In our case we desire a flexible speech recognition module, capable of multi-language extension and good performance on limited or generalized language models. For this reason, Sphinx-4 was selected. Since we aim for speech detection services for RApps regardless of the actual robot at hand, we decided to install Sphinx-4 in the RAPP Cloud and provide services for uploading or streaming audio, as well as configuring the ASR towards language or vocabulary-specific decisions.

Before proceeding to the actual description, it should be said that the RAPP Sphinx4 detection was create in order to handle limited vocabulary speech recognition in various languages. This means that it is not suggested for detecting words in free speech or words from a vocabulary larger than 10-15 words.

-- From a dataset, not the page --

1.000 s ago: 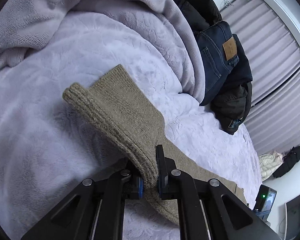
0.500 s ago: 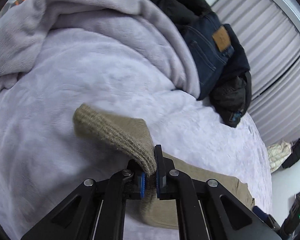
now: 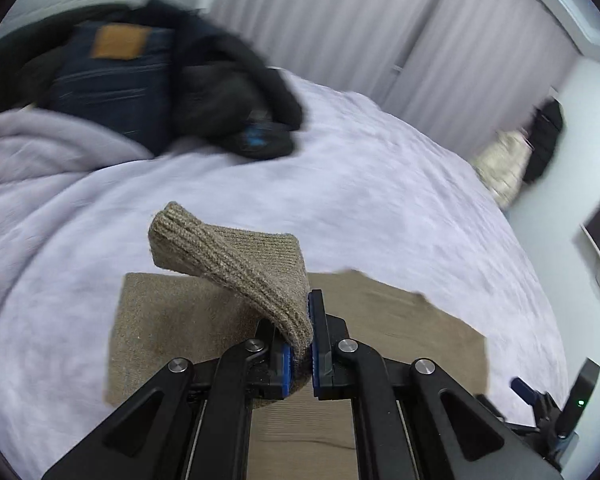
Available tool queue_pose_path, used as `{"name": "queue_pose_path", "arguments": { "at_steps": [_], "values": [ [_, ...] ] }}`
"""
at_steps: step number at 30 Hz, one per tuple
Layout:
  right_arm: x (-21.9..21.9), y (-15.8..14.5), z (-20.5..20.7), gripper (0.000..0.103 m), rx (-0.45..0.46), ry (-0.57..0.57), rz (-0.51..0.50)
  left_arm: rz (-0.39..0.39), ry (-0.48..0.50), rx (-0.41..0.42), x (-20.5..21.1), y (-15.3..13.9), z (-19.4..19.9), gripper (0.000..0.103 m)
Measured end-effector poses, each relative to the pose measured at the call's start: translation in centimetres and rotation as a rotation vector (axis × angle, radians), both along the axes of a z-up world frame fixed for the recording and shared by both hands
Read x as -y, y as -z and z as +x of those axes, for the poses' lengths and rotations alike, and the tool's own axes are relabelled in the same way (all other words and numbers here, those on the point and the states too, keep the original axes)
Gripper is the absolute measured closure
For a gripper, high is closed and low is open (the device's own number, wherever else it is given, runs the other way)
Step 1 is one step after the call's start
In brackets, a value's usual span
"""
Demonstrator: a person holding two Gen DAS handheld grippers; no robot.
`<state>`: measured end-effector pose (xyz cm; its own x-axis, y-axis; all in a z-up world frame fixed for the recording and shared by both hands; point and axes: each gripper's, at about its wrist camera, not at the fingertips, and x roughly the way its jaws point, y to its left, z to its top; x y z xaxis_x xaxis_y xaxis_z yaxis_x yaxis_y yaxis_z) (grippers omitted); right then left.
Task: Fold small clothes
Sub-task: 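Lay the sleeve across the sweater body and open the left gripper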
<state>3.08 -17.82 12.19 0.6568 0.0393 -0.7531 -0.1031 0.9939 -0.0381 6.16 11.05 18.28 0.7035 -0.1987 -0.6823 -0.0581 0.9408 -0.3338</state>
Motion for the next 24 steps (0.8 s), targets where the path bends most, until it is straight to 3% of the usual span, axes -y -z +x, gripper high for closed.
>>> {"name": "queue_pose_path", "arguments": {
  "at_steps": [4,9,14,20,22,23,24],
  "values": [
    [4.2,0.2,-1.0,0.002,0.022,0.035,0.009,0.004,0.138,-0.022,11.1,0.0,1.4,0.096],
    [10.1,1.0,-2.4,0.002,0.026,0.091,0.052,0.016,0.241,-0.135,22.1,4.7,3.5,0.096],
    [15.2,2.4,-3.3,0.002,0.024,0.156,0.109,0.072,0.288,-0.224,28.7,10.1,5.0,0.096],
    [19.4,4.6,-3.9,0.002,0.003,0.199,0.212,0.083,0.314,-0.304,29.9,13.8,5.3,0.094],
    [20.0,5.2,-4.0,0.002,-0.010,0.203,0.258,0.090,0.336,-0.296,29.8,13.8,5.3,0.070],
    [20.2,5.3,-4.0,0.002,-0.010,0.206,0.275,0.083,0.347,-0.288,29.5,13.4,5.0,0.035],
    [20.3,5.4,-4.1,0.002,-0.008,0.209,0.286,0.088,0.334,-0.272,29.2,12.7,4.6,0.008]
  ]
}}
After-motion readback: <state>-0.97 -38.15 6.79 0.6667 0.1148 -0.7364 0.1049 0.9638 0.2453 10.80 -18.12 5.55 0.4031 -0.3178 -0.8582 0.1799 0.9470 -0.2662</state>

Before describing the actual implementation, it is necessary to investigate the Sphinx-4 configuration capabilities. In order to perform speech detection, Sphinx-4 requires:

An acoustic model containing information about senones. Senones are short sound detectors able to represent the specific language's sound elements (phones, diphones, triphones etc.). In order to train an acoustic model for an unsupported language an abundance of data must be available. CMU Sphinx supports a number of high-quality acoustic models, including US English, German, Russian, Spanish, French, Dutch, Mexican and Mandarin. In the RAPP case we desire multi speakers support, thus as Sphinx-4 suggests, 50 hours of dictation from 200 different speakers are necessary ref, including the knowledge of the language's phonetic structure, as well as enough time to train the model and optimize its parameters. If these resources are unavailable (which is the current case), a possibility is to utilize the US English acoustic model and perform grapheme to phoneme transformations.
A language model, used to restrict word search. Usually n-gram (an n-character slice of a bigger string) language models are used in order to strip non probable words during the speech detection procedure, thus minimizing the search time and optimizing the overall procedure. Sphinx-4 supports two language models: grammars and statistical language models. Statistical language models include a set of sentences from which probabilities of words and succession of words are extracted. A grammar is a more ''strict'' language model, since the ASR tries to match the input speech only to the provided sentences. In our case, we are initially interested in detecting single words from a limited vocabulary, thus no special attention was paid in the construction of a generalized Greek language model.
A phonetic dictionary, which essentially is a mapping from words to phones. This procedure is usually performed using G2P converters (Grapheme-to-Phoneme), such as Phonetisaurus or sequitur-g2p3. G2P converters are used in almost all TTSs (Text-to-Speech converters), as they require pronunciation rules to work correctly. Here, we decided to not use a G2P tool, but investigate and document the overall G2P procedure of translating Greek graphemes directly into the CMU Arpabet format (which Sphinx supports).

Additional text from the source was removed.